Insufficient control of IOP and persistent ciliary block resulted in surgical intervention, which included lensectomy, iridectomy, and anterior and posterior vitrectomy with no intraocular lens implantation in OD. At the first postoperative visit, IOP control was satisfactory in OD, at 15 mmHg. The best-corrected visual acuity improved to counting fingers at 1 m in OD. At the 6-month postoperative visit, the findings were stable (Figure 1 B), and gonioscopy in OD showed the trabecular meshwork with areas of posterior adhesions, impression of the iris pigments in most of the circumference, and angle recession at 20º in the upper nasal region (Figure 4 A). In OS, gonioscopy showed the trabecular meshwork and the pectinate ligaments of the iris until the camerular sinus (Figure 4 B).

Figure 4 Gonioscopy findings. A) OD: Trabecular meshwork with posterior adhesions, impression of the iris pigments, and angle recession at 20º in the upper nasal region (arrows). B) OS: Trabecular meshwork with pectinate ligaments of the iris. 

DISCUSSION

Acute angle closure is a rare condition in children. In patients aged 40 years or younger, the incidence of angle closure is 2.34%⁵. The most common causes for angle closure in young patients are plateau iris syndrome and iridociliary cysts⁵. There have only been a few cases of angle closure associated with PFV reported in young patients^6,7.

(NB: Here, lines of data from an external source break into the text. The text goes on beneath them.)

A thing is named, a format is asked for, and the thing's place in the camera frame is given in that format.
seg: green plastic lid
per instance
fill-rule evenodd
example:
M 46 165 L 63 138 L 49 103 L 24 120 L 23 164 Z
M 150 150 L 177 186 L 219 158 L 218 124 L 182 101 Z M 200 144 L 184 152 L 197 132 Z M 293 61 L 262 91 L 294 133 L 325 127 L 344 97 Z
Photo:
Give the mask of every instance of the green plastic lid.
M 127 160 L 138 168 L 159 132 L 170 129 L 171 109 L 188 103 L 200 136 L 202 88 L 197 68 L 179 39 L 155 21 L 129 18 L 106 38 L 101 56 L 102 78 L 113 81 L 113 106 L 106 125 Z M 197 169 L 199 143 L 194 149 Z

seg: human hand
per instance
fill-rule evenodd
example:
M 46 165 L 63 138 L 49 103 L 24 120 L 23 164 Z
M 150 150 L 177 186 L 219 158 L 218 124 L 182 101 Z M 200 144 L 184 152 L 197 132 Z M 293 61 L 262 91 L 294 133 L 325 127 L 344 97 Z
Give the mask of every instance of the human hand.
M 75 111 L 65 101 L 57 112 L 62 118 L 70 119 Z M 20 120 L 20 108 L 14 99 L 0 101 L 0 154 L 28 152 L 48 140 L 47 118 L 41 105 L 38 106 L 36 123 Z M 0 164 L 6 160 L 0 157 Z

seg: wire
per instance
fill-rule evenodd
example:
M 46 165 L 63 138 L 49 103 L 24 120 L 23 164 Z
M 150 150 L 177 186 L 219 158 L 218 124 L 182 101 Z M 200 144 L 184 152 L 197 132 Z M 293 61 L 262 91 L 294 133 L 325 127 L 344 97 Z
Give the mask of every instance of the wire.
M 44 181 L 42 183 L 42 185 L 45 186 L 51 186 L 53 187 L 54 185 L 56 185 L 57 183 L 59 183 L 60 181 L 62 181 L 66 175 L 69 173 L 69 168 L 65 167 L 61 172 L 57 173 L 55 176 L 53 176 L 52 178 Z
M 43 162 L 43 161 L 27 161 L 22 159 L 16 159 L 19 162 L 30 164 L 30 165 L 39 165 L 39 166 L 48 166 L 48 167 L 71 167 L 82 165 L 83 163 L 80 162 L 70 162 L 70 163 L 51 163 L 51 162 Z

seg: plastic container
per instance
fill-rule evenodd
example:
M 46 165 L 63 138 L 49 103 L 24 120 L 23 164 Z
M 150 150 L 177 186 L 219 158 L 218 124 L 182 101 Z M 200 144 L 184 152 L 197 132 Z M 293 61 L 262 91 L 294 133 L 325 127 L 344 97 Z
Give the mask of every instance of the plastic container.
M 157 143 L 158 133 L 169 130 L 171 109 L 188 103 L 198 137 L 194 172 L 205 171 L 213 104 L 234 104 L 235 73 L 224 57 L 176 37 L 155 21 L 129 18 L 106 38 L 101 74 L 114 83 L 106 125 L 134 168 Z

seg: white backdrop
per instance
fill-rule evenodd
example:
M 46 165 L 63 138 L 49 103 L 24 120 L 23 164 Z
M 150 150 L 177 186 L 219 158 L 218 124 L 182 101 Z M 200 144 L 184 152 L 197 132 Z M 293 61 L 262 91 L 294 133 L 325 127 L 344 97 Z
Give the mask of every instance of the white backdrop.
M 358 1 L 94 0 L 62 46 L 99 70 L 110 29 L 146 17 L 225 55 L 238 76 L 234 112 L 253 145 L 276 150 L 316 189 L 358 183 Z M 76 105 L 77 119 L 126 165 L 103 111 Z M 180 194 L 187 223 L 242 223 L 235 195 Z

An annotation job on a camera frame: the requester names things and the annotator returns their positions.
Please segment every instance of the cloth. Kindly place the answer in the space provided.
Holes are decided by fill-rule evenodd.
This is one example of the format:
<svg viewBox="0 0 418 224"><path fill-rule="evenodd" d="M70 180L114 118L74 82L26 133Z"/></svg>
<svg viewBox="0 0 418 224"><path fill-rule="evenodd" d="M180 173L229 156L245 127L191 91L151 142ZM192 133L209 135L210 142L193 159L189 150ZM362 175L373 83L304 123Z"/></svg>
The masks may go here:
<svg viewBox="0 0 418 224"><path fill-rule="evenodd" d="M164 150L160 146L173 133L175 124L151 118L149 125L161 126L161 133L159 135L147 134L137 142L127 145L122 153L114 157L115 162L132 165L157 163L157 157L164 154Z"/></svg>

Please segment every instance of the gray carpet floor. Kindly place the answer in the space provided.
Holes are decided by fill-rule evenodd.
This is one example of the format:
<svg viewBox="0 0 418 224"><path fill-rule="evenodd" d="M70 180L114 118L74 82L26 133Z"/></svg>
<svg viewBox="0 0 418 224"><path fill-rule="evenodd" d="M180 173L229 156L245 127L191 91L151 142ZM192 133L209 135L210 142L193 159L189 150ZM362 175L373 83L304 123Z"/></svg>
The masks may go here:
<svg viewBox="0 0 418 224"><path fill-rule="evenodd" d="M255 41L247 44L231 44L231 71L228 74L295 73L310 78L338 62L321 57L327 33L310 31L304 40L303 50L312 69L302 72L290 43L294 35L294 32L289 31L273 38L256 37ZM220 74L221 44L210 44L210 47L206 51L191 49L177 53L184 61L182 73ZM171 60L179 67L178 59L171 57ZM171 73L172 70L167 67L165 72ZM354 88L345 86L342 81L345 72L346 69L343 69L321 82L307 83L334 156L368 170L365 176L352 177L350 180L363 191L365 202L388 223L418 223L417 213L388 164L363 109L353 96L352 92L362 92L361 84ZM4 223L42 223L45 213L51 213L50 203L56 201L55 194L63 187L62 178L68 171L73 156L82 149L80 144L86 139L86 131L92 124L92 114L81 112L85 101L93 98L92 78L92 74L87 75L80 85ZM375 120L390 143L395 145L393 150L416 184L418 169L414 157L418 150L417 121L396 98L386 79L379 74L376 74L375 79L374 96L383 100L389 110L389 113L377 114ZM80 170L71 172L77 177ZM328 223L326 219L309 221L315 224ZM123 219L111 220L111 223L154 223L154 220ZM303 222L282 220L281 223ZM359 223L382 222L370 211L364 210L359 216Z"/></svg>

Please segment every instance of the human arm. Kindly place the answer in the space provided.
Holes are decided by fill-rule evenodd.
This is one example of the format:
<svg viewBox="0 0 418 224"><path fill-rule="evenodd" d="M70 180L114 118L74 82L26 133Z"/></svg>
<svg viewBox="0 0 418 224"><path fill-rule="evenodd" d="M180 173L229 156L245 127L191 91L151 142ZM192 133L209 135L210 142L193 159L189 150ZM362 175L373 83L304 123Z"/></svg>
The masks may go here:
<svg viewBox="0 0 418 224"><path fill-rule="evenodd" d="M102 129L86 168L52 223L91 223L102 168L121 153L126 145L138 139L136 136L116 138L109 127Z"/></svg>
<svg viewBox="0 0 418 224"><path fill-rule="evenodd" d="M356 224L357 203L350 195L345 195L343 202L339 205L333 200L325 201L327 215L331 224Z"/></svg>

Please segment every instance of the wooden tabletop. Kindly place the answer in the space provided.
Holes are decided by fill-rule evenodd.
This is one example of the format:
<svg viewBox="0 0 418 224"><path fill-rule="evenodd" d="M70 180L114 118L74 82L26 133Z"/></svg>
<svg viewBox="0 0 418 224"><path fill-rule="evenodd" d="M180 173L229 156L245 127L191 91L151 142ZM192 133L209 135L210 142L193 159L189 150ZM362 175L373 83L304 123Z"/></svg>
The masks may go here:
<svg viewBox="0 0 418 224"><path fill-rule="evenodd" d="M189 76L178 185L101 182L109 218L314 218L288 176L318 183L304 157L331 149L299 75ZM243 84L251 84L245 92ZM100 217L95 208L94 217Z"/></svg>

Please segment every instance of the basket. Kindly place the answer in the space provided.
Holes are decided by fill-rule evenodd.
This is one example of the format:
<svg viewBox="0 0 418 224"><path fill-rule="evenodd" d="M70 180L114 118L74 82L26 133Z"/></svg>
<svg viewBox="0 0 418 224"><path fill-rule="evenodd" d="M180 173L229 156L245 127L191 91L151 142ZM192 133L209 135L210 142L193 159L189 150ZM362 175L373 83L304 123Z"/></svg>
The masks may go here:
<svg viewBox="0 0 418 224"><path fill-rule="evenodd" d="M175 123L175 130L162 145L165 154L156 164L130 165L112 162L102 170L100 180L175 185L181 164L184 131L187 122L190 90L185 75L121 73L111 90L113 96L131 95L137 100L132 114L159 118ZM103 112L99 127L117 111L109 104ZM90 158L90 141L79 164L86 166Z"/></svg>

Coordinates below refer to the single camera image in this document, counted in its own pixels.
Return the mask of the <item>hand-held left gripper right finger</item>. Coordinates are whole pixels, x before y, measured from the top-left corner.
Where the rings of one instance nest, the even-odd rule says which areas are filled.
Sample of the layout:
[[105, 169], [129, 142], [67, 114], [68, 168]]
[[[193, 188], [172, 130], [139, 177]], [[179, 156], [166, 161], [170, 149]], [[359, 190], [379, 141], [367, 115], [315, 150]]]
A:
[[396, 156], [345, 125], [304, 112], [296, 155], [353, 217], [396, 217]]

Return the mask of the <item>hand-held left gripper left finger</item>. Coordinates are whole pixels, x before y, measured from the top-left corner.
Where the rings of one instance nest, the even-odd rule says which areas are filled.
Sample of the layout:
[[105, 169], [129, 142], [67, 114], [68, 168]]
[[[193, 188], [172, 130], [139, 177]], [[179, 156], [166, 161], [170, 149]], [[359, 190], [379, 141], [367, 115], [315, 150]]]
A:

The mechanism of acute angle closure has not been fully elucidated in patients with PFV; however, in the present case, the cycloplegic drug might have played a role. The ciliary processes in PFV are usually elongated and pulled into the retrolental membrane⁸, and type II or "Y-shaped" PFV eyes usually have a shallow anterior chamber and can be accompanied by ciliary detachment and traction or a dense ciliary membrane². Aqueous misdirection, also known as vitreous block, is a secondary cause of angle closure, and presents with anterior rotation of the ciliary body and positive vitreous pressure⁹. Cycloplegic drugs tighten the zonule and pull the lens backwards, which opposes aqueous misdirection¹⁰. However, after 6 to 24 hours of instillation, the effects of cyclopentolate fade away, which could have induced the blockage of anterior aqueous humor at the level of the retrolental membrane and the ciliary body in the present case. To our knowledge, this is the first case reported in the literature of aqueous misdirection after recovering from cycloplegia in an eye with PFV.

Management of eyes with PFV is still challenging. Early recognition and treatment of the secondary complications are important to minimize the risk of blindness and phthisis bulbi.